# [Aim of the exercise]
Your task is to give the data again, exactly, with every line intact.

Top of Data

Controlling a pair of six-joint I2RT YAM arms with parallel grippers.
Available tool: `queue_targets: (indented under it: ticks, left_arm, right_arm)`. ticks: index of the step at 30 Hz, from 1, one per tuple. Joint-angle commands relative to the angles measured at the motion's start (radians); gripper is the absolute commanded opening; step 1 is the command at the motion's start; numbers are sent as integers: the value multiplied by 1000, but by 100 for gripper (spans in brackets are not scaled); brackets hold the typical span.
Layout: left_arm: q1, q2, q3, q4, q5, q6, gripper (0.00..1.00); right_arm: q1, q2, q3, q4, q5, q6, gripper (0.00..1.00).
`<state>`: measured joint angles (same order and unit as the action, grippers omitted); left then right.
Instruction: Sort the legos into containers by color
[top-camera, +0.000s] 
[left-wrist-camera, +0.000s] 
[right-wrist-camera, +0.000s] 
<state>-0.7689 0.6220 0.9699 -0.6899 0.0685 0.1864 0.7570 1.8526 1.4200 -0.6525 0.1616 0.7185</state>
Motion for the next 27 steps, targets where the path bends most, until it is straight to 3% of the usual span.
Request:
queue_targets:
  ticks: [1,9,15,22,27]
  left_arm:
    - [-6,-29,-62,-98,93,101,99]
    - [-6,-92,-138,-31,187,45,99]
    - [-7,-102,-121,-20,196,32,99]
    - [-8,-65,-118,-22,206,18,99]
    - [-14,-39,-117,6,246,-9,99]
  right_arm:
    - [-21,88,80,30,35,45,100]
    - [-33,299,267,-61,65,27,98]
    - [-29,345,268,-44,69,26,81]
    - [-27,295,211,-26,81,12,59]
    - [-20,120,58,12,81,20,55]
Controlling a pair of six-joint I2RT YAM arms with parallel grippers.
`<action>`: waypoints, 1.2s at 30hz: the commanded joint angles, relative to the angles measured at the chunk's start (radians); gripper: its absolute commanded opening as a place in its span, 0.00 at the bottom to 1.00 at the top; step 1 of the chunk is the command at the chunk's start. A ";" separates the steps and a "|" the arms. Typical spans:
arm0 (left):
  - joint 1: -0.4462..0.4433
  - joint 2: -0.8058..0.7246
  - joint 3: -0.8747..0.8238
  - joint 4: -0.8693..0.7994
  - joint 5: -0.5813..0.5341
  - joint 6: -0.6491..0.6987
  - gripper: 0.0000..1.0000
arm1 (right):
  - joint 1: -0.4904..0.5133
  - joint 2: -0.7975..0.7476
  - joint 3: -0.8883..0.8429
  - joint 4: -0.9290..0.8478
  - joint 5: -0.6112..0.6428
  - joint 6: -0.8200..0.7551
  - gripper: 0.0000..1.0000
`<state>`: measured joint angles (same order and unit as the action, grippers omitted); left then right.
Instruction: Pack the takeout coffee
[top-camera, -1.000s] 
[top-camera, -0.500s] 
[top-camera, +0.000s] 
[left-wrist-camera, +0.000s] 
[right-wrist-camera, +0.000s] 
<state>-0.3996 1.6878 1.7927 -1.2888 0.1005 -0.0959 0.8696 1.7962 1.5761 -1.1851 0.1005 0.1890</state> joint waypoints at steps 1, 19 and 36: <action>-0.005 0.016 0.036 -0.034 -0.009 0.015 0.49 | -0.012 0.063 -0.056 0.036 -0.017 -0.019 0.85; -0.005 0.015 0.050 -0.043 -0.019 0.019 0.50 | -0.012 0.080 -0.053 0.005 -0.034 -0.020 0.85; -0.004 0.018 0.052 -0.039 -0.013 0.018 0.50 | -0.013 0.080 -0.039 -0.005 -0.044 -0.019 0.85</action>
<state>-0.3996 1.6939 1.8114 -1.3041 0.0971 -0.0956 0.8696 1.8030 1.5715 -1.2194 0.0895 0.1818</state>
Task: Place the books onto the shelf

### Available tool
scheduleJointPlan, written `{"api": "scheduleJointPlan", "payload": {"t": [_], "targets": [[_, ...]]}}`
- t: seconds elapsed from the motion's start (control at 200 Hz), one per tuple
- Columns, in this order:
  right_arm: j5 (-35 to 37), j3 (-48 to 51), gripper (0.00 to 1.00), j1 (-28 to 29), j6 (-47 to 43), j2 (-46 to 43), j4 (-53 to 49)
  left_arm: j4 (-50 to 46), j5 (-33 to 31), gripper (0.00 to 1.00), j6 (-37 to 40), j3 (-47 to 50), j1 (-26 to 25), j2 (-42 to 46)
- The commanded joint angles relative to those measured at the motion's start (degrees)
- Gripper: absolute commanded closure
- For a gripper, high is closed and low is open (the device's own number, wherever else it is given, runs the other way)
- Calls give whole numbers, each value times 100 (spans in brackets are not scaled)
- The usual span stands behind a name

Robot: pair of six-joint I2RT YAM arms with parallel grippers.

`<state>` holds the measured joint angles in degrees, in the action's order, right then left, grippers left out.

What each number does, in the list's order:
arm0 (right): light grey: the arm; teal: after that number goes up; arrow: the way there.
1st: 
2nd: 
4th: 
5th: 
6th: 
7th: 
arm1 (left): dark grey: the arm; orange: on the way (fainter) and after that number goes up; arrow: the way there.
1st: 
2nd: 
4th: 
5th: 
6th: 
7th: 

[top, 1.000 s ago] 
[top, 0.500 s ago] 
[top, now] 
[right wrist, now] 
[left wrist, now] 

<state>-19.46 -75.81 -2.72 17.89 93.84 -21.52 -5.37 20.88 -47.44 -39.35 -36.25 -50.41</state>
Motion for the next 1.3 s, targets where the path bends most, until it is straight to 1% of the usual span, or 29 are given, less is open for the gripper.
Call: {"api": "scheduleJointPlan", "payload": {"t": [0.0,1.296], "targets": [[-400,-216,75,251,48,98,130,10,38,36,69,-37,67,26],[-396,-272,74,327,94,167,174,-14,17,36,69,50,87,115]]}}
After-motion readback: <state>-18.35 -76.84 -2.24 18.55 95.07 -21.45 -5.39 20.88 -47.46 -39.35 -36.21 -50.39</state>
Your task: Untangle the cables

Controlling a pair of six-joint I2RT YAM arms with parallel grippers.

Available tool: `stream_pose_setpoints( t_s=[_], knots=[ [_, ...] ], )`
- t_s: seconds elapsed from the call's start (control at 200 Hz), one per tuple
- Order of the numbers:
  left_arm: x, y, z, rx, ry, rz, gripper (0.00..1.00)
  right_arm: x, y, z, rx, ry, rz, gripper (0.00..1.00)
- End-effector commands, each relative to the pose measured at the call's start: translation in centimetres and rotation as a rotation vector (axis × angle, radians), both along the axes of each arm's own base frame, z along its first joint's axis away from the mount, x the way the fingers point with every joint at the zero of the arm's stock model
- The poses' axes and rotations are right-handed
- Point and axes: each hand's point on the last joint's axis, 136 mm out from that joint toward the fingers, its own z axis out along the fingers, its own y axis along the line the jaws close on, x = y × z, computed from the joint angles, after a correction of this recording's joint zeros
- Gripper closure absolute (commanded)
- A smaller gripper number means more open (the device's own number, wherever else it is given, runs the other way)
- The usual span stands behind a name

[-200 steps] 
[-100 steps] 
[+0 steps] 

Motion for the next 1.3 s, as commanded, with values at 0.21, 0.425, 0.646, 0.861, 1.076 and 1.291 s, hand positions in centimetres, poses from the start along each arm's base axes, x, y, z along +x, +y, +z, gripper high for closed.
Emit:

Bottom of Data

# [Written response]
Controlling a pair of six-joint I2RT YAM arms with parallel grippers.
Available tool: `queue_targets: (indented under it: ticks, left_arm, right_arm)`. ticks: index of the step at 30 Hz, from 1, one per tuple. Joint-angle commands relative to the angles measured at the motion's start (radians); gripper is the absolute commanded opening; step 1 is the command at the motion's start; numbers are sent as integers: the value multiplied by 1000, but by 100 for gripper (spans in brackets are not scaled); brackets hold the typical span.
Layout: left_arm: q1, q2, q3, q4, q5, q6, gripper (0.00..1.00); right_arm: q1, q2, q3, q4, q5, q6, gripper (0.00..1.00).
`<state>`: measured joint angles (same order and unit as the action, grippers omitted); left then right.
Instruction: Sort the legos into containers by color
[top-camera, +0.000s] 
[left-wrist-camera, +0.000s] 
[right-wrist-camera, +0.000s] 
<state>-0.7689 0.6220 0.9699 -0.6899 0.0685 0.1864 0.7570 1.8526 1.4200 -0.6525 0.1616 0.7185</state>
Motion for the next 27 steps, targets where the path bends most, until it is straight to 3% of the usual span.
Request:
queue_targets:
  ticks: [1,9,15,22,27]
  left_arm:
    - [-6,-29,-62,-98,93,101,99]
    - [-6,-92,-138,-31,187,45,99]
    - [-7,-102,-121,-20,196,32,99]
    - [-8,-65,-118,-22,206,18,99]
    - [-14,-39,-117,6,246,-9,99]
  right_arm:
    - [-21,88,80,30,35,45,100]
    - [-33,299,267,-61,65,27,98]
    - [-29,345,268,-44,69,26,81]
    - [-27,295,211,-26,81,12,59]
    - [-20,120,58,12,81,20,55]
Controlling a pair of six-joint I2RT YAM arms with parallel grippers.
`<action>`: waypoints, 1.2s at 30hz: the commanded joint angles, relative to the angles measured at the chunk's start (radians); gripper: its absolute commanded opening as a place in its span, 0.00 at the bottom to 1.00 at the top; step 1 of the chunk is the command at the chunk's start. A ";" separates the steps and a "|" the arms. Typical spans:
arm0 (left):
  - joint 1: -0.4462..0.4433
  - joint 2: -0.8058..0.7246
  - joint 3: -0.8747..0.8238
  - joint 4: -0.8693..0.7994
  - joint 5: -0.5813..0.5341
  - joint 6: -0.6491..0.6987
  - gripper: 0.0000..1.0000
arm1 (right):
  - joint 1: -0.4904..0.5133
  - joint 2: -0.7975..0.7476
  - joint 3: -0.8883..0.8429
  - joint 4: -0.9290..0.8478
  - joint 5: -0.6112..0.6428
  - joint 6: -0.8200..0.7551
  - gripper: 0.0000..1.0000
`<state>`: measured joint angles (same order and unit as the action, grippers omitted); left then right.
Instruction: Pack the takeout coffee
[top-camera, -1.000s] 
[top-camera, -0.500s] 
[top-camera, +0.000s] 
[left-wrist-camera, +0.000s] 
[right-wrist-camera, +0.000s] 
<state>-0.3996 1.6878 1.7927 -1.2888 0.1005 -0.0959 0.8696 1.7962 1.5761 -1.1851 0.1005 0.1890</state> joint waypoints at steps 1, 19 and 36: <action>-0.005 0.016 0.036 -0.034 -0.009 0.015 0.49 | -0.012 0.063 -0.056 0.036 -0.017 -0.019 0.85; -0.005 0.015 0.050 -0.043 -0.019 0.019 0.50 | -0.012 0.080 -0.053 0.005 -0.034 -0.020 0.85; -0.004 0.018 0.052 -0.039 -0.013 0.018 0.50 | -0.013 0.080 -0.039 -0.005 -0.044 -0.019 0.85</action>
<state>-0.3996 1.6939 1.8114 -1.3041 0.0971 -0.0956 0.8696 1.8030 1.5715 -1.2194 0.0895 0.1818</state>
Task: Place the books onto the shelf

### Available tool
scheduleJointPlan, written `{"api": "scheduleJointPlan", "payload": {"t": [_], "targets": [[_, ...]]}}`
- t: seconds elapsed from the motion's start (control at 200 Hz), one per tuple
- Columns, in this order:
  right_arm: j5 (-35 to 37), j3 (-48 to 51), gripper (0.00 to 1.00), j1 (-28 to 29), j6 (-47 to 43), j2 (-46 to 43), j4 (-53 to 49)
  left_arm: j4 (-50 to 46), j5 (-33 to 31), gripper (0.00 to 1.00), j6 (-37 to 40), j3 (-47 to 50), j1 (-26 to 25), j2 (-42 to 46)
- The commanded joint angles relative to those measured at the motion's start (degrees)
- Gripper: absolute commanded closure
- For a gripper, high is closed and low is open (the device's own number, wherever else it is given, runs the other way)
- Calls give whole numbers, each value times 100 (spans in brackets are not scaled)
- The usual span stands behind a name

Robot: pair of six-joint I2RT YAM arms with parallel grippers.

`<state>` holds the measured joint angles in degrees, in the action's order, right then left, grippers left out.

What each number does, in the list's order:
arm0 (right): light grey: the arm; teal: after that number goes up; arrow: the way there.
1st: 
2nd: 
4th: 
5th: 
6th: 
7th: 
arm1 (left): dark grey: the arm; orange: on the way (fainter) and after that number goes up; arrow: the way there.
1st: 
2nd: 
4th: 
5th: 
6th: 
7th: 

[top, 1.000 s ago] 
[top, 0.500 s ago] 
[top, now] 
[right wrist, now] 
[left wrist, now] 

<state>-19.46 -75.81 -2.72 17.89 93.84 -21.52 -5.37 20.88 -47.44 -39.35 -36.25 -50.41</state>
Motion for the next 1.3 s, targets where the path bends most, until it is straight to 1% of the usual span, or 29 are given, less is open for the gripper.
Call: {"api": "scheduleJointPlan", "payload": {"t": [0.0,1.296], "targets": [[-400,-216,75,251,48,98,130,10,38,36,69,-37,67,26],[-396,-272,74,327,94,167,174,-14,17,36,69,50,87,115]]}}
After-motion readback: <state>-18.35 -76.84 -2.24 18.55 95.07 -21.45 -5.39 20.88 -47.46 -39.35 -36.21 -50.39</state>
Your task: Untangle the cables

Controlling a pair of six-joint I2RT YAM arms with parallel grippers.

Available tool: `stream_pose_setpoints( t_s=[_], knots=[ [_, ...] ], )`
- t_s: seconds elapsed from the call's start (control at 200 Hz), one per tuple
- Order of the numbers:
  left_arm: x, y, z, rx, ry, rz, gripper (0.00..1.00)
  right_arm: x, y, z, rx, ry, rz, gripper (0.00..1.00)
- End-effector commands, each relative to the pose measured at the call's start: translation in centimetres and rotation as a rotation vector (axis × angle, radians), both along the axes of each arm's own base frame, z along its first joint's axis away from the mount, x the way the fingers point with every joint at the zero of the arm's stock model
- The poses' axes and rotations are right-handed
- Point and axes: each hand's point on the last joint's axis, 136 mm out from that joint toward the fingers, its own z axis out along the fingers, its own y axis along the line the jaws close on, x = y × z, computed from the joint angles, after a correction of this recording's joint zeros
- Gripper closure absolute (commanded)
- A smaller gripper number means more open (the device's own number, wherever else it is given, runs the other way)
- The usual span stands behind a name

[-200 steps] 
[-100 steps] 
[+0 steps] 

Motion for the next 1.3 s, as commanded, with values at 0.21, 0.425, 0.646, 0.861, 1.076 and 1.291 s, hand positions in centimetres, poses from the start along each arm's base axes, x, y, z along +x, +y, +z, gripper high for closed.
Emit:

With this, there is nothing more to the exercise.